In „Sie nannten mich „Es“ erinnert sich der Autor an seine Kindheit. Die ersten Jahre waren geprägt von einem harmonischen Miteinander, von einem beschützenden Vater und einer liebevollen Mutter, die ihren Kindern ein behütetes Zuhause geben wollten. Doch im Laufe der Jahre geriet das Verhalten seiner Mutter außer Kontrolle. Während seine beiden Brüder weiterhin aufopfernd umsorgt wurden, misshandelte sie Dave zu jeder Gelegenheit, die sich ihr bot. In grausamen „Spielchen“ quälte sie ihn körperlich und psychisch und testete Tag für Tag ihre und seine Grenzen weiter aus. Er wurde gezwungen Kot und Erbrochenes zu essen, Chemikalien zu trinken, unter dem Bett auf Zeitungspapier zu schlafen und stundenlang im eiskalten Wasser in der Badewanne zu liegen. Mit Essensentzug und Schlägen peinigte sie ihn jahrelang und tötete ihn beinahe, als sie ihm ein Messer in den Bauch rammte. Sein Vater sah weg, zuckte mit den Schultern und ließ es geschehen.

Halb verhungert bettelte er auf dem Schulweg nach Brot. Seinen von blauen Flecken übersäten Körper erklärte seine Mutter mit Stürzen und Missgeschicken des Kindes. Weder Mitschüler noch Nachbarn oder Lehrer wurden misstrauisch. Stattdessen wurde die Schikane auch außerhalb der Wohnung fortgeführt.

Erst Jahre später wurde das Schulpersonal tätig. Es alarmierte die Polizei und Dave wurde in die Obhut des Jugendamts übergeben. Für ihn begann ein neuer Lebensabschnitt – als freier Mensch, der über sich selbst bestimmten konnte. Er gründete eine eigene Familie, bekam einen Sohn und akzeptierte seine Vergangenheit als einen Teil von sich.

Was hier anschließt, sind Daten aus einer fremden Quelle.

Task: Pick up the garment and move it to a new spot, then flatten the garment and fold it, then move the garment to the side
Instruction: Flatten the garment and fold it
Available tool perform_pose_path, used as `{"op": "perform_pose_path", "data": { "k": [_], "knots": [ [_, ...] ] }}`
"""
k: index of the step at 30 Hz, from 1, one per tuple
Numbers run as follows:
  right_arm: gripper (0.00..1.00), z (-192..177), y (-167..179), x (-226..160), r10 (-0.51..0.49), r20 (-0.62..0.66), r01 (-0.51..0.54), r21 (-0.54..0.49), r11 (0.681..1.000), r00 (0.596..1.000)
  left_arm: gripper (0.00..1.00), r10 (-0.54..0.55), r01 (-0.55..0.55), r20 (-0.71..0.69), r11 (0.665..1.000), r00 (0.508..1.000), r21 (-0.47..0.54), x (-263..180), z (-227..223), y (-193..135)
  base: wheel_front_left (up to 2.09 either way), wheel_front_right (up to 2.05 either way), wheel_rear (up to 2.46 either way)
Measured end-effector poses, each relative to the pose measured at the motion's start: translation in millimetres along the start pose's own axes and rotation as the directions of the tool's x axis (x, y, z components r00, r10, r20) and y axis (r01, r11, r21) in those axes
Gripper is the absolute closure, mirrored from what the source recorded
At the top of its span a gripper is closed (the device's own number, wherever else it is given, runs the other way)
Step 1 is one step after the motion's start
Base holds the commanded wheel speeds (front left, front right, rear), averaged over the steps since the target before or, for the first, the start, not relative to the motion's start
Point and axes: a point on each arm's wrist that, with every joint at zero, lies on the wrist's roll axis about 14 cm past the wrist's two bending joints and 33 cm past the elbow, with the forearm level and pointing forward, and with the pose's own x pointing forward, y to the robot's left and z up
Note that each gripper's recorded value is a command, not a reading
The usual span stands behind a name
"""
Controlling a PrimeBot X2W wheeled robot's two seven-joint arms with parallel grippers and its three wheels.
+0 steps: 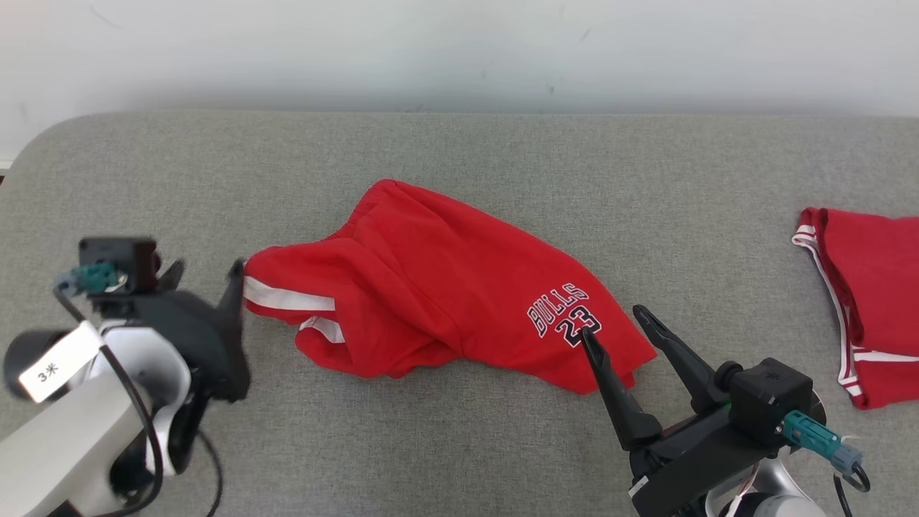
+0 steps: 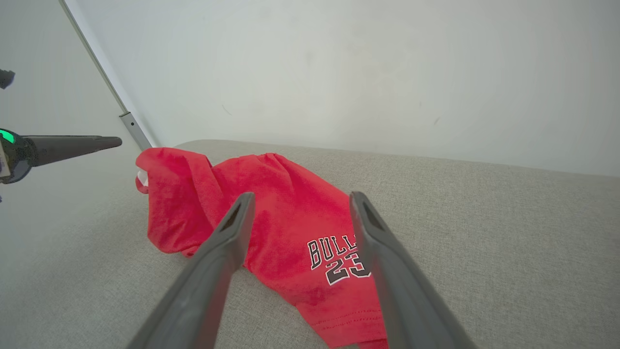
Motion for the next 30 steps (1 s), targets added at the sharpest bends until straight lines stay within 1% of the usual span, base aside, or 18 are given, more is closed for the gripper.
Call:
{"op": "perform_pose_path", "data": {
  "k": [2,4,8,10,12,16,18,20,26,28,30],
  "knots": [
    [0.00,-0.3,1.7,0.7,0.005,-0.001,-0.005,0.001,1.000,1.000,0.00,-0.057,0.056,0.060,0.998,0.997,0.008,-2.6,21.3,-16.6,0.00,0.00,0.00],
    [0.00,-0.5,3.3,1.0,0.010,-0.002,-0.010,0.001,1.000,1.000,0.00,-0.120,0.119,0.071,0.993,0.990,0.024,-4.2,31.2,-36.3,0.00,0.00,0.00],
    [0.00,-3.3,7.7,0.4,0.022,-0.012,-0.022,0.004,1.000,1.000,0.00,-0.223,0.223,-0.004,0.970,0.975,0.098,2.2,32.2,-70.2,0.00,0.00,0.00],
    [0.00,-3.4,8.0,-0.7,0.022,-0.013,-0.022,0.005,1.000,1.000,0.00,-0.263,0.270,-0.068,0.951,0.962,0.149,7.4,30.4,-85.4,0.00,0.00,0.00],
    [0.00,-3.2,5.5,-2.3,0.013,-0.012,-0.013,0.005,1.000,1.000,0.00,-0.281,0.302,-0.124,0.930,0.952,0.211,14.1,31.6,-92.8,0.00,0.00,0.00],
    [0.00,-4.1,-3.3,-7.3,-0.018,-0.011,0.018,0.009,1.000,1.000,0.00,-0.282,0.334,-0.201,0.893,0.938,0.302,30.1,43.0,-105.3,0.00,0.00,0.00],
    [0.00,-4.6,-7.2,-9.7,-0.032,-0.010,0.032,0.010,0.999,0.999,0.00,-0.278,0.354,-0.258,0.877,0.925,0.325,37.4,40.8,-111.9,0.00,0.00,0.00],
    [0.00,-5.7,-11.7,-11.9,-0.047,-0.011,0.047,0.013,0.999,0.999,0.00,-0.242,0.356,-0.331,0.869,0.912,0.345,46.0,31.6,-108.8,0.00,0.00,0.00],
    [0.00,-10.5,-28.0,-20.4,-0.104,-0.018,0.104,0.021,0.994,0.994,0.00,-0.109,0.320,-0.465,0.857,0.879,0.403,71.9,9.0,-87.1,0.00,0.00,0.00],
    [0.00,-12.5,-35.1,-23.2,-0.128,-0.020,0.128,0.023,0.992,0.992,0.00,-0.072,0.312,-0.510,0.860,0.857,0.403,78.1,-1.9,-79.2,0.00,0.00,0.00],
    [0.00,-16.4,-40.2,-24.4,-0.144,-0.031,0.145,0.024,0.989,0.989,0.00,-0.086,0.328,-0.545,0.872,0.834,0.364,82.5,-11.7,-81.9,0.00,0.00,0.00]
  ]
}}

Heute wird viel über Kindesmisshandlung gesprochen. Immer wieder werden neue Fälle bekannt, über die in den Medien berichtet wird. Doch in den 70er Jahren war das noch anders. Dave Pelzer geht es nicht darum, Ursachen für das Fehlverhalten seiner Mutter zu finden. Er hinterfragt ihre sadistischen Handlungen nicht, forscht nicht in ihrer Vergangenheit oder bietet Erklärungen für ihre Aggressionen. Stattdessen macht er auf die Opfer aufmerksam und ermutigte mit seiner Arbeit dazu, nicht wegzusehen, auf Hinweise zu achten und aktiv zu werden, um gegen Misshandlung an Kindern vorzugehen.

Es ist ein erschütternder Erfahrungsbericht, der gleichzeitig Mut macht. Denn trotz der jahrelangen Folter hat der Autor einen Weg gefunden, ein glückliches Leben zu führen.